■ Assignment
The full listing, excluding its pictures, should be printed exactly as it stands.
====== Provided material ======
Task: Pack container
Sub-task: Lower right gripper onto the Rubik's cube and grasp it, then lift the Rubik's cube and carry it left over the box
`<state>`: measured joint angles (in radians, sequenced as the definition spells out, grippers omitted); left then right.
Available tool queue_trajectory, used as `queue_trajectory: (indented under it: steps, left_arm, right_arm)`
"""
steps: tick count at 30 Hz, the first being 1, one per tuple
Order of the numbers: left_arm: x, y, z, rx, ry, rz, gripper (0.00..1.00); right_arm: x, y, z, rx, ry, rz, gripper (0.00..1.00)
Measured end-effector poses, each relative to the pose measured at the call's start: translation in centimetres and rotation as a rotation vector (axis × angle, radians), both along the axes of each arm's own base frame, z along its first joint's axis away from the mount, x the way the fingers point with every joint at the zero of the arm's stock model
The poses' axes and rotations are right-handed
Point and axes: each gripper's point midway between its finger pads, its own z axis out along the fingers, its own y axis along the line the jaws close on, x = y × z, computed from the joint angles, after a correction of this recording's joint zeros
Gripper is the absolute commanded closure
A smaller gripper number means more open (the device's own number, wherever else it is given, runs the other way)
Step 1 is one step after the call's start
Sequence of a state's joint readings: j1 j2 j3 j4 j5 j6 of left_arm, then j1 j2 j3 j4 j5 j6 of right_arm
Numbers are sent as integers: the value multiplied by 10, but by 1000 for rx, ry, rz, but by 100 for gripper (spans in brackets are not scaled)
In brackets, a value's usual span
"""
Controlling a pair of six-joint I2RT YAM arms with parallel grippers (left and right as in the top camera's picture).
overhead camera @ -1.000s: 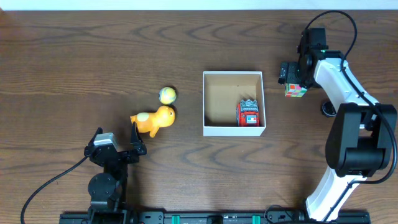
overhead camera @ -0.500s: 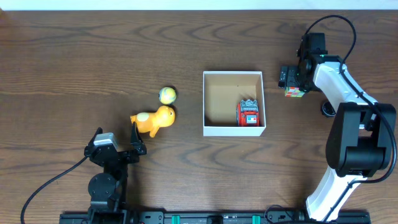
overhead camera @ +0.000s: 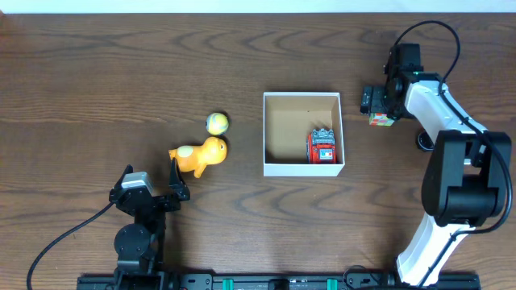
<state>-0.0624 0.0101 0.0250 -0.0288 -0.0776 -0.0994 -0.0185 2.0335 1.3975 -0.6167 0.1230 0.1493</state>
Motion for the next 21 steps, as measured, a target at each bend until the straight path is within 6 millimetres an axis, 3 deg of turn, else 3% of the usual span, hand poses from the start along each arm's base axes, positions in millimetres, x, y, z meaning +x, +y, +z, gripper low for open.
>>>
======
■ Written reply
Task: Pack container
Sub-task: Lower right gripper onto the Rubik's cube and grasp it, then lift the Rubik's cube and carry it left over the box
`<state>`: measured joint angles (in radians, sequenced as the definition spells out, grippers omitted); left then right.
Available tool queue_trajectory, used as `queue_trajectory: (indented under it: steps, left_arm, right_arm)`
"""
steps: tick count at 30 Hz, the first being 1, one per tuple
Order of the numbers: left_arm: x, y, z, rx, ry, rz, gripper (0.00..1.00); right_arm: x, y, z, rx, ry, rz, gripper (0.00..1.00)
Measured end-effector poses, each relative to the pose measured at the call's start: translation in centimetres and rotation as a rotation vector (axis × angle, radians), both along the axes of each arm's own base frame, z along its first joint's axis away from the mount, x the way the fingers point with every joint at the zero of the arm's stock model
The poses' axes and rotations are right-handed
Point and axes: each gripper's point midway between its finger pads, its own z axis out along the fingers, its own y axis along the line the jaws close on, x = y × z, computed from the joint angles, after a correction of this recording's joint zeros
Gripper is the absolute commanded closure
A smaller gripper number means more open (the device's own number, wherever else it is given, runs the other way)
Step 1 is one step after the call's start
Sequence of a state's joint readings: j1 j2 j3 j4 j5 j6 of left_arm, then j1 j2 j3 j4 j5 j6 of right_arm
Numbers are sent as integers: the value multiplied by 10, but by 1000 for rx, ry, rz, but by 100 for gripper (spans in brackets are not scaled)
In brackets, a value's usual span
"""
Controlling a pair of six-joint I2RT YAM arms with parallel grippers (left and right as in the top camera's picture).
overhead camera @ -1.000s: 
overhead camera @ -0.500s: 
overhead camera @ +0.000s: 
<state>-0.0624 0.0101 0.0250 -0.0288 -0.0776 -0.0994 -0.0185 2.0335 1.3975 -0.6167 0.1230 0.1493</state>
Motion for the next 21 steps, as measured, a target at each bend until the straight path is within 6 millimetres an axis, 3 deg of turn, else 3% of the usual span, hand poses from the start along each arm's base axes, positions in millimetres, x, y, z meaning +x, +y, +z, gripper low for open.
>>>

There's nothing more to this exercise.